Real Hourly earnings based in 1982~1984 dollars, fell this past month, as did a dip in hours worked, which translates into even steeper weekly earnings drop. 

With both Producer prices at the final and intermediate demand levels still rising, it is hard to foresee any glimpse of peaking anytime soon. Then there is the importation of inflation. We are a net importer and inflation is ramping up among our trading partners. 

Most notably would be China, where producer price inflation is north of 10%, but where the Government is forcing producers to hold the line to keep Chinese consumers in the 1% inflation range. 

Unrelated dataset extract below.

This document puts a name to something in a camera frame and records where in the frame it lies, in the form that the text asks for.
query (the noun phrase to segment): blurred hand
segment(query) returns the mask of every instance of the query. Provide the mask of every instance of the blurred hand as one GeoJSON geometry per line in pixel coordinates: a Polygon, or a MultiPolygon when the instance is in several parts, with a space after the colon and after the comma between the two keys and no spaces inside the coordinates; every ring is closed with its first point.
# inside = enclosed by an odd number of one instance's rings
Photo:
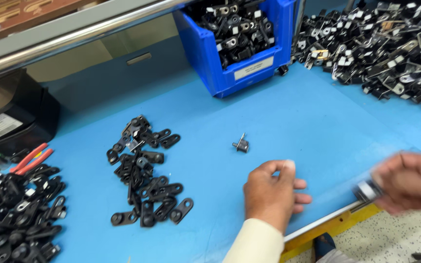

How could these companies survive in such a climate? Cranking up prices well beyond 10% for foreign customers.  Some of that is likely a part of the intermediate demand increases, which are not tapering at this time. 

The forecast for November is 6.6%~6.9%. October was 6.2% compared to a 5.7%~5.9% expectation. For the record, 6.6% would be the highest since June, 1982.

Then there is some theoretical relief from the Federal Reserve, with an interest rate increase to slow inflation. The FED looks that the CORE inflation and not the core CPI-U from the BLS, but rather the Core of the PCE, from the BEA. 

The FED has frequently cited the need to establish this Core at 2%... over a period of time. Not real sure what the timeline would be, but the past 5 years has shown a 2.11% annual rise. Yet the thinking is the FED action will not happen until next summer. 

The problem is the FED is stuck between a rock and a hard place. When that theoretical raise occurs, the capital/financial markets could be damaged. 

In my opinion, the FED keeps talking up transitory, while hoping the consumer finally capitulates on spending due... to inflation. They can then claim they were right all along.

It is so difficult to remain optimistic.